El pensamiento estratégico y sus aspectos básicos

Imagen de una chica aplicando el pensamiento estratégico en sus estudios.

Desde el principio de los tiempos el ser humano persigue durante toda su vida un fin. Y en el siguiente texto se argumentan los detalles más significativos sobre la herramienta definitiva que ayuda a conseguir todo lo que nos propongamos, el pensamiento estratégico.

¿Qué es el pensamiento estratégico?

Es el pensamiento que sirve para lograr un fin y que requiere el uso del sentido común y la lógica además de una capacidad analítica y sintética. Allana el camino hacia la consecución de las metas y es fundamental para abaratar costes y reducir los riesgos en cualquier sentido. Su aplicación inicial fue en períodos de guerra pero evolucionó para convertirse en «aliado» de toda persona que quiera alcanzar un propósito de forma eficiente.

¿Dónde podemos aplicarlo?

Aplicar el pensamiento estratégico en todas las facetas de nuestra vida no es una locura, es una forma de vivir que permite convertir a cualquier persona en más capaz. Es una actitud que se caracteriza por no dejar en manos del azar cualquier aspecto de la vida.

Existen estrategias para todo tipo de propósitos y la aplicación de éstas en nuestra vida puede servirnos para encontrar trabajo, vivir mejor, conseguir amigos e incluso pareja, etc. En definitiva podemos ser más fácilmente felices 🙂

En el terreno profesional es un arma potencial al alcance de cualquiera que ayuda a tomar decisiones y a perseguir objetivos con un estrecho margen de error. Es así porque este tipo de pensamiento abarca todos los factores que hay a su alrededor y no se centra solamente en perseguir una actividad, sino en lograr una meta con todos los medios de los que se disponga.

Características del pensamiento estratégico

  • Es fundamental para aplicar éste recurso saber «dónde estamos y a dónde queremos llegar».
  • Hay que tener capacidad analítica con el fin de saber interpretar las diferentes escenas en la que podemos encontrarnos, tanto para corregir y proseguir como para reflexionar y redirigir el rumbo.
  • Requiere flexibilidad para no centrarnos en una única posibilidad, pues existen infinidad de variables con capacidad de alterar cualquier situación.

¿Cómo podemos entrenarlo?

Para entrenar y aplicar con eficiencia el pensamiento estratégico no hay que seguir estrictamente un manual, porque, además de que no existe ninguno concreto, cada persona debe diseñarlo «a su imagen y semejanza» mientras practica, modela y perfecciona la técnica.

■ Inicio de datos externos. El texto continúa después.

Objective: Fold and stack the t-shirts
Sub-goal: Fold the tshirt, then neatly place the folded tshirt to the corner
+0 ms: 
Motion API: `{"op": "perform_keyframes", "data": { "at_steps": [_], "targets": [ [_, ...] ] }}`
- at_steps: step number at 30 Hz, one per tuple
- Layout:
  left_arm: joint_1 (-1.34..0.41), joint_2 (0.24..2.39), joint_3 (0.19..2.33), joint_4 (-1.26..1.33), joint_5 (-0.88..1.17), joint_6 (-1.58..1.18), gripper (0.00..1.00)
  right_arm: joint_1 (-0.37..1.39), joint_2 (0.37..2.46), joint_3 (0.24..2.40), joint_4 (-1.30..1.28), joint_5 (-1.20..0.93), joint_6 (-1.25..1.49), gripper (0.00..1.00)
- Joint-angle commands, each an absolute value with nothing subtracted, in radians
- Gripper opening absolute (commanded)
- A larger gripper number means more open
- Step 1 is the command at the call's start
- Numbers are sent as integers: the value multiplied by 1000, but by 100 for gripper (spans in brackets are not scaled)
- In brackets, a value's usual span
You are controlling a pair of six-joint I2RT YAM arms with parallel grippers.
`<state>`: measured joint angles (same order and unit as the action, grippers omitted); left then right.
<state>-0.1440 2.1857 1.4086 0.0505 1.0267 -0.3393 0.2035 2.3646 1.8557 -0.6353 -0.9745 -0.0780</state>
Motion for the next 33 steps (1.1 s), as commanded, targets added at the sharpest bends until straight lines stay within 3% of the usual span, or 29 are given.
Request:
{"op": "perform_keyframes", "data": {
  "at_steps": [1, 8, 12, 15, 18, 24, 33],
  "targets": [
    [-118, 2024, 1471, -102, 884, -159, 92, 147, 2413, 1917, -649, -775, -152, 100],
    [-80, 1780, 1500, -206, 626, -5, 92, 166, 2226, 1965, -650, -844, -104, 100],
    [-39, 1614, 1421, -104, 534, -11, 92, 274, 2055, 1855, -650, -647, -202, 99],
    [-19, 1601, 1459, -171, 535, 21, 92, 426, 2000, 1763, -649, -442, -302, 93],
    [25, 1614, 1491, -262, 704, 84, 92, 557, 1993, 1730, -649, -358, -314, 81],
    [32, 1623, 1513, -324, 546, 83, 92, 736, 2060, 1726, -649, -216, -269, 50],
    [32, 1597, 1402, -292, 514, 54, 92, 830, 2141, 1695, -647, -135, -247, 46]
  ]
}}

Es lo mismo que cuando empezamos el primer día en el gimnasio. Apenas sabemos coger las pesas y mucho menos podremos coger los kilos que cogen los experimentados culturistas.

No obstante, si creemos que nuestra vida no nos ofrece las oportunidades necesarias para practicar, hay juegos que ayudan a entrenar este modelo de acción, como por ejemplo el ajedrez. También, una forma peculiar de analizar tus progresos es lanzándote a probar nuevas experiencias para examinar tus resultados y poder sacar conclusiones.